### [Exercise aim]
Excluding pictures, reproduce word for word the lines from the one containing "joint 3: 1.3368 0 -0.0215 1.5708" through the end of the material below.

● ● ● ● ● ● ●

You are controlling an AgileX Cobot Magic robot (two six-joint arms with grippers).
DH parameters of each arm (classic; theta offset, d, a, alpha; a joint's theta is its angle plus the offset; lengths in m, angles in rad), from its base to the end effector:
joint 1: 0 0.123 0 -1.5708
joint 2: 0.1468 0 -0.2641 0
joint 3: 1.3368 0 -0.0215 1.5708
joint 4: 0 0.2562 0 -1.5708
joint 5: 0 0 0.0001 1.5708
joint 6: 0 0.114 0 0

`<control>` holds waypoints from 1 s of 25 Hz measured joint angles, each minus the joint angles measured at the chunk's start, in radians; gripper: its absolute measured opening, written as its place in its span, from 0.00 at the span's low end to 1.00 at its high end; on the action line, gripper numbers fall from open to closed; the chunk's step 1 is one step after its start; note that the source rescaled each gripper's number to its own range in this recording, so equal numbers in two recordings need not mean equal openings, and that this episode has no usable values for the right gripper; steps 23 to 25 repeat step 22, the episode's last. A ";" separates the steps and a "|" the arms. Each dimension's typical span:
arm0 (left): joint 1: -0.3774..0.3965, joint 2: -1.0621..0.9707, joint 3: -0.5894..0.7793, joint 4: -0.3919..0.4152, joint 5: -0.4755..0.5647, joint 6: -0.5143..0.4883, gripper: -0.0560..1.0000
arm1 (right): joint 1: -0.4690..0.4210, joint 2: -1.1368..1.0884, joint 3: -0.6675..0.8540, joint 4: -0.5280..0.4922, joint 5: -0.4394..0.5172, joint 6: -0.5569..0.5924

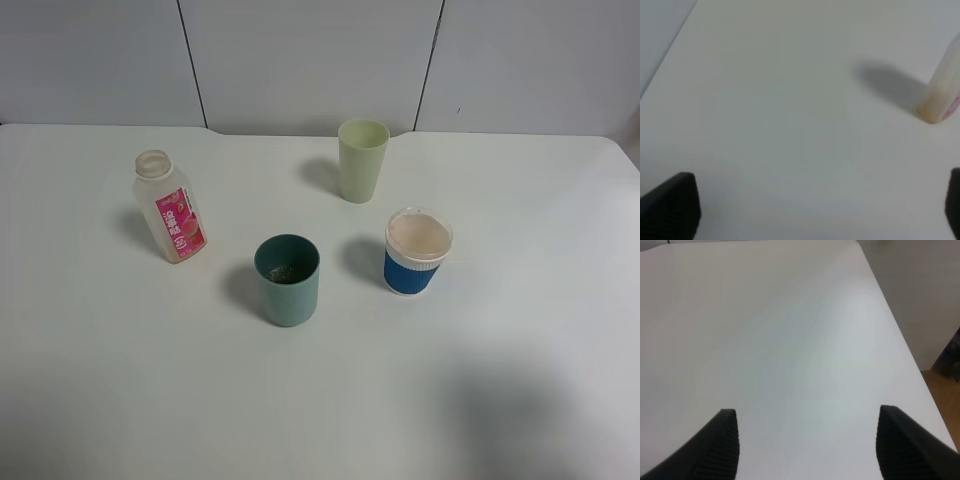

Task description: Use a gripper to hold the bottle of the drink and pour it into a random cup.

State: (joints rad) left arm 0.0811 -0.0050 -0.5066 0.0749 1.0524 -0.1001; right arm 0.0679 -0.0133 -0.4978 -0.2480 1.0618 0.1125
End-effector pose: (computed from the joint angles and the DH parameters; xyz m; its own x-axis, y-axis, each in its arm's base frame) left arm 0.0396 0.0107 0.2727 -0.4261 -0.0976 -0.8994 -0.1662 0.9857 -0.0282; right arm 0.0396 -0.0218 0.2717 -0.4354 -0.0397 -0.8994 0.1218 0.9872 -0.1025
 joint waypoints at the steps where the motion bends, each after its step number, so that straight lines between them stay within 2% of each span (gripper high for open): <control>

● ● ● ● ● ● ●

### [Task response]
joint 3: 1.3368 0 -0.0215 1.5708
joint 4: 0 0.2562 0 -1.5708
joint 5: 0 0 0.0001 1.5708
joint 6: 0 0.114 0 0

`<control>` holds waypoints from 1 s of 25 Hz measured joint angles, each minus the joint angles measured at the chunk's start, in radians; gripper: its absolute measured opening, written as its place in its span, from 0.00 at the span's low end to 1.00 at its high end; on the action line, gripper numbers fall from open to closed; the chunk's step 1 is one step after its start; note that the source rescaled each gripper's number to its own range in this recording, so equal numbers in two recordings need not mean equal openings, and that this episode has no usable values for the right gripper; steps 23 to 25 repeat step 22, the episode's last. A ";" separates the steps and a "|" the arms. Each dimension's typical span:
arm0 (left): joint 1: -0.3774..0.3965, joint 2: -1.0621..0.9707, joint 3: -0.5894..0.7793, joint 4: -0.3919..0.4152, joint 5: -0.4755..0.5647, joint 6: -0.5143..0.4883, gripper: -0.0560..1.0000
arm1 (right): joint 1: -0.4690..0.4210, joint 2: -1.1368..1.0884, joint 3: -0.6675..0.8540, joint 4: -0.5280..0.4922, joint 5: -0.4394..0.5172, joint 6: -0.5569..0.5924


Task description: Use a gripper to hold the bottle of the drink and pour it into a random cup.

State: (joints rad) left arm 0.0811 -0.0050 -0.5066 0.0749 1.0524 -0.1001; right arm 0.0679 -0.0133 -0.4978 -0.2480 1.0618 0.1125
End-effector pose: (computed from the joint angles and the DH parameters; xyz m; its own x-axis, y-axis, each in its arm's base frame) left arm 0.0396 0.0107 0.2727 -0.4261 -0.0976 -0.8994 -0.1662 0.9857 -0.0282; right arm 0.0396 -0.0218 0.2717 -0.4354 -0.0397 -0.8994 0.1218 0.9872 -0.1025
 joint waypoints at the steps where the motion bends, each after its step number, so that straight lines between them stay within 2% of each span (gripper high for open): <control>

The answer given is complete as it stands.